- Problem description: The listing that follows should be duplicated character for character.

- Task inputs:
- Opening Delimiter -
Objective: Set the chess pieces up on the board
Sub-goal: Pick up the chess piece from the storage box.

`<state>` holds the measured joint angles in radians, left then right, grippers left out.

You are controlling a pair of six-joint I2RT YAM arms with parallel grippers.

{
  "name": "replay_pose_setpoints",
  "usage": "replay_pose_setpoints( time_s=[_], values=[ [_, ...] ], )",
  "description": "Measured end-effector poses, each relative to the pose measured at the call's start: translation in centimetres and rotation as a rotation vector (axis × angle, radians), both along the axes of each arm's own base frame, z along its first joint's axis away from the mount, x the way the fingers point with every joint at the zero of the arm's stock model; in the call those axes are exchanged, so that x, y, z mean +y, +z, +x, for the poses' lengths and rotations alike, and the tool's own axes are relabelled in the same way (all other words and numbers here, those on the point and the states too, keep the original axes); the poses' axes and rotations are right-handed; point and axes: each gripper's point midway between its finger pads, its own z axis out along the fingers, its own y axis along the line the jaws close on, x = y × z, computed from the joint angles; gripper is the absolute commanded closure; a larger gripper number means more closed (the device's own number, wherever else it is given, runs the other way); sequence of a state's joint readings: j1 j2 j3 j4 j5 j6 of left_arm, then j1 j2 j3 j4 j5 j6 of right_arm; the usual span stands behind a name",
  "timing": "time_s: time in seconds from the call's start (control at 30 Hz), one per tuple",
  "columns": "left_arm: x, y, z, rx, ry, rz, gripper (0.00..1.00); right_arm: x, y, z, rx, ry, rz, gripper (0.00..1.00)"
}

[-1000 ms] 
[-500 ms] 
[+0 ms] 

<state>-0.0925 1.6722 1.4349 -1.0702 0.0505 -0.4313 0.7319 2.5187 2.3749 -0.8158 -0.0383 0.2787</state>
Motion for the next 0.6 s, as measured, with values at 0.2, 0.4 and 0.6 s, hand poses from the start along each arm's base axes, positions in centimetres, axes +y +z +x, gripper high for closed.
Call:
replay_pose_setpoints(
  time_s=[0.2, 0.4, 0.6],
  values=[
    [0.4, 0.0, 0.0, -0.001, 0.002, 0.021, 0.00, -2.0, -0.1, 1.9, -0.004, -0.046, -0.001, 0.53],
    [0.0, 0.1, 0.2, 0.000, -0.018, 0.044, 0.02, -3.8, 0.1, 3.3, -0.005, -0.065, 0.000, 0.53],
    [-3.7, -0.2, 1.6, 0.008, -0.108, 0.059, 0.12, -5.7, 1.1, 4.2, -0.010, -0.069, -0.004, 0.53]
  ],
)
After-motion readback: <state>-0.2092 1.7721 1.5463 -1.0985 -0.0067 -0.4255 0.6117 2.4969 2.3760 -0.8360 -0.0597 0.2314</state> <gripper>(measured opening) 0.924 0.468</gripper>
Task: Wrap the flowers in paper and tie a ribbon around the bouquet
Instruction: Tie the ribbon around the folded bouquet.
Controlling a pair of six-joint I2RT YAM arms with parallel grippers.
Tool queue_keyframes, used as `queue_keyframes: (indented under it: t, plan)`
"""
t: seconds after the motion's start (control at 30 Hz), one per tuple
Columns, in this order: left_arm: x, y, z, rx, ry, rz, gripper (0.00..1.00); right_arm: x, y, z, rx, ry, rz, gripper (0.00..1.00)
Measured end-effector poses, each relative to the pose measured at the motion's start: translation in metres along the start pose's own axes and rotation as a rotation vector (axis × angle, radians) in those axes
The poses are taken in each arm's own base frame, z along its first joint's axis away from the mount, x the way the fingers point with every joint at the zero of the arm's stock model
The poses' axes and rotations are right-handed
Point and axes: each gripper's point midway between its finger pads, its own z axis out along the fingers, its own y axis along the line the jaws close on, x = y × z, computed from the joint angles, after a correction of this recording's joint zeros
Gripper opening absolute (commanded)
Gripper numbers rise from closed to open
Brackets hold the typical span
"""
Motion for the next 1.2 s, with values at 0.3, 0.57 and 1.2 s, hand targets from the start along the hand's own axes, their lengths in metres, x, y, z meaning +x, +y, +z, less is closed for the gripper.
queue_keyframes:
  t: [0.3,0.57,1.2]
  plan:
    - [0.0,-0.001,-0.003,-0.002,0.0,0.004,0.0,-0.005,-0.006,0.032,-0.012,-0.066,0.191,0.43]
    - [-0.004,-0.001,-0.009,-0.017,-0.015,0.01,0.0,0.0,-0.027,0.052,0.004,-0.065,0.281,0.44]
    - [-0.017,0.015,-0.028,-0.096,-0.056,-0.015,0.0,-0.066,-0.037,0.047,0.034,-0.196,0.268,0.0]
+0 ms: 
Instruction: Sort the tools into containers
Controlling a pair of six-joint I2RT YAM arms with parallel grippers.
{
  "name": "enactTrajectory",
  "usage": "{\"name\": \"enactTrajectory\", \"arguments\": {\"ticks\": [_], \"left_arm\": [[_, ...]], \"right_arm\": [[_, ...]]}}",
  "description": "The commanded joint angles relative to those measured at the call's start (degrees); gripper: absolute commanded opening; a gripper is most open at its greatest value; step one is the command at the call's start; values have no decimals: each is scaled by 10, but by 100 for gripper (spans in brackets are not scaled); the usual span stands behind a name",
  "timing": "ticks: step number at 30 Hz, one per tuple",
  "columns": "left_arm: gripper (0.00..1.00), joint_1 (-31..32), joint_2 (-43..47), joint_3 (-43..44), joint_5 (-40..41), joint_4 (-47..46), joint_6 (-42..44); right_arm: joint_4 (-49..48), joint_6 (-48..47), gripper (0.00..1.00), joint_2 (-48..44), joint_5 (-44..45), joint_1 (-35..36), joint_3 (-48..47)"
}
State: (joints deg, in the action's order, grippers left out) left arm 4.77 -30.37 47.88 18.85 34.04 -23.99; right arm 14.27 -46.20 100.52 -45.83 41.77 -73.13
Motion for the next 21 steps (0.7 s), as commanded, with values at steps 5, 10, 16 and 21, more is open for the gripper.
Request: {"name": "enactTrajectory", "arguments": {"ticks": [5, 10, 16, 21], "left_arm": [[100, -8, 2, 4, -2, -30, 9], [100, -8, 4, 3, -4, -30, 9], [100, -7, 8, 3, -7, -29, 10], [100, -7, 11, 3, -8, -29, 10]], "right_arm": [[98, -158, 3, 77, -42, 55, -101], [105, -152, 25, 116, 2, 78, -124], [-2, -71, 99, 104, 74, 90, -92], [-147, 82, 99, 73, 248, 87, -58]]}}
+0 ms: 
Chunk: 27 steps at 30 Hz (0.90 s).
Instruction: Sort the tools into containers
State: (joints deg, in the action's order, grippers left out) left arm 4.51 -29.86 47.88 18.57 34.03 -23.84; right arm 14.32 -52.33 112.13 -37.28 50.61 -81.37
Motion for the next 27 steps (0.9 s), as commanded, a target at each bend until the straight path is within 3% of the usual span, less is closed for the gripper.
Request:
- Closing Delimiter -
- Response below:
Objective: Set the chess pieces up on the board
Sub-goal: Pick up the chess piece from the storage box.

`<state>` holds the measured joint angles in radians, left then right, grippers left out.

You are controlling a pair of six-joint I2RT YAM arms with parallel grippers.

{
  "name": "replay_pose_setpoints",
  "usage": "replay_pose_setpoints( time_s=[_], values=[ [_, ...] ], )",
  "description": "Measured end-effector poses, each relative to the pose measured at the call's start: translation in centimetres and rotation as a rotation vector (axis × angle, radians), both along the axes of each arm's own base frame, z along its first joint's axis away from the mount, x the way the fingers point with every joint at the zero of the arm's stock model; in the call those axes are exchanged, so that x, y, z mean +y, +z, +x, for the poses' lengths and rotations alike, and the tool's own axes are relabelled in the same way (all other words and numbers here, those on the point and the states too, keep the original axes); the poses' axes and rotations are right-handed; point and axes: each gripper's point midway between its finger pads, its own z axis out along the fingers, its own y axis along the line the jaws close on, x = y × z, computed from the joint angles; gripper is the absolute commanded closure; a larger gripper number means more closed (the device's own number, wherever else it is given, runs the other way); sequence of a state's joint readings: j1 j2 j3 j4 j5 j6 of left_arm, then j1 j2 j3 j4 j5 j6 of right_arm; the usual span stands behind a name",
  "timing": "time_s: time in seconds from the call's start (control at 30 Hz), one per tuple",
  "columns": "left_arm: x, y, z, rx, ry, rz, gripper (0.00..1.00); right_arm: x, y, z, rx, ry, rz, gripper (0.00..1.00)"
}

[-1000 ms] 
[-500 ms] 
[+0 ms] 

<state>-0.0925 1.6722 1.4349 -1.0702 0.0505 -0.4313 0.7319 2.5187 2.3749 -0.8158 -0.0383 0.2787</state>
Motion for the next 0.6 s, as measured, with values at 0.2, 0.4 and 0.6 s, hand poses from the start along each arm's base axes, positions in centimetres, axes +y +z +x, gripper high for closed.
Call:
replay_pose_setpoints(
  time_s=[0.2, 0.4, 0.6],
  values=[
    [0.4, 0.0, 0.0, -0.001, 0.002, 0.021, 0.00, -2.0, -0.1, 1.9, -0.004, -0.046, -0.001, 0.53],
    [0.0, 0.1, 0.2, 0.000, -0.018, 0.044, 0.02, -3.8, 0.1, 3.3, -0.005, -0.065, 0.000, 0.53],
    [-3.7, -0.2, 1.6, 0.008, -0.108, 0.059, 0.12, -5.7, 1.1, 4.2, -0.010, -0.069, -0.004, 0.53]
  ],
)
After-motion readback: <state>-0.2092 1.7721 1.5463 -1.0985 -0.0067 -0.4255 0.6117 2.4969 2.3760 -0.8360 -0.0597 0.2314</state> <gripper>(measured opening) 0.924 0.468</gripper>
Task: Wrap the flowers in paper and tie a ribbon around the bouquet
Instruction: Tie the ribbon around the folded bouquet.
Controlling a pair of six-joint I2RT YAM arms with parallel grippers.
Tool queue_keyframes, used as `queue_keyframes: (indented under it: t, plan)`
"""
t: seconds after the motion's start (control at 30 Hz), one per tuple
Columns, in this order: left_arm: x, y, z, rx, ry, rz, gripper (0.00..1.00); right_arm: x, y, z, rx, ry, rz, gripper (0.00..1.00)
Measured end-effector poses, each relative to the pose measured at the motion's start: translation in metres along the start pose's own axes and rotation as a rotation vector (axis × angle, radians) in those axes
The poses are taken in each arm's own base frame, z along its first joint's axis away from the mount, x the way the fingers point with every joint at the zero of the arm's stock model
The poses' axes and rotations are right-handed
Point and axes: each gripper's point midway between its finger pads, its own z axis out along the fingers, its own y axis along the line the jaws close on, x = y × z, computed from the joint angles, after a correction of this recording's joint zeros
Gripper opening absolute (commanded)
Gripper numbers rise from closed to open
Brackets hold the typical span
"""
Motion for the next 1.2 s, with values at 0.3, 0.57 and 1.2 s, hand targets from the start along the hand's own axes, their lengths in metres, x, y, z meaning +x, +y, +z, less is closed for the gripper.
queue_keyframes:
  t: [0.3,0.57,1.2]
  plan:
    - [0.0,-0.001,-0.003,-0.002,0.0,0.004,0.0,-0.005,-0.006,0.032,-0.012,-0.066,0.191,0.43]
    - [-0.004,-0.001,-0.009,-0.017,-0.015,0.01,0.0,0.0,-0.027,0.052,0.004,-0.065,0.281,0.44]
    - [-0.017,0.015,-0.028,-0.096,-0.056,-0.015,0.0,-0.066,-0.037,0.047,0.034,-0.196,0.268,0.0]
+0 ms: 
Instruction: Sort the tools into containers
Controlling a pair of six-joint I2RT YAM arms with parallel grippers.
{
  "name": "enactTrajectory",
  "usage": "{\"name\": \"enactTrajectory\", \"arguments\": {\"ticks\": [_], \"left_arm\": [[_, ...]], \"right_arm\": [[_, ...]]}}",
  "description": "The commanded joint angles relative to those measured at the call's start (degrees); gripper: absolute commanded opening; a gripper is most open at its greatest value; step one is the command at the call's start; values have no decimals: each is scaled by 10, but by 100 for gripper (spans in brackets are not scaled); the usual span stands behind a name",
  "timing": "ticks: step number at 30 Hz, one per tuple",
  "columns": "left_arm: gripper (0.00..1.00), joint_1 (-31..32), joint_2 (-43..47), joint_3 (-43..44), joint_5 (-40..41), joint_4 (-47..46), joint_6 (-42..44); right_arm: joint_4 (-49..48), joint_6 (-48..47), gripper (0.00..1.00), joint_2 (-48..44), joint_5 (-44..45), joint_1 (-35..36), joint_3 (-48..47)"
}
State: (joints deg, in the action's order, grippers left out) left arm 4.77 -30.37 47.88 18.85 34.04 -23.99; right arm 14.27 -46.20 100.52 -45.83 41.77 -73.13
Motion for the next 21 steps (0.7 s), as commanded, with values at steps 5, 10, 16 and 21, more is open for the gripper.
Request: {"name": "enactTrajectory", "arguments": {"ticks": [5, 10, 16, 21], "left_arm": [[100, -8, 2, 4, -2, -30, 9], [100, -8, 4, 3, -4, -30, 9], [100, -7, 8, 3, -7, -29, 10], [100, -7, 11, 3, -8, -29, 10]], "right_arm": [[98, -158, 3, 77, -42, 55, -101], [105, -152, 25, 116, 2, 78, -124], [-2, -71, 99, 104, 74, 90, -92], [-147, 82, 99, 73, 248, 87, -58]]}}
+0 ms: 
Chunk: 27 steps at 30 Hz (0.90 s).
Instruction: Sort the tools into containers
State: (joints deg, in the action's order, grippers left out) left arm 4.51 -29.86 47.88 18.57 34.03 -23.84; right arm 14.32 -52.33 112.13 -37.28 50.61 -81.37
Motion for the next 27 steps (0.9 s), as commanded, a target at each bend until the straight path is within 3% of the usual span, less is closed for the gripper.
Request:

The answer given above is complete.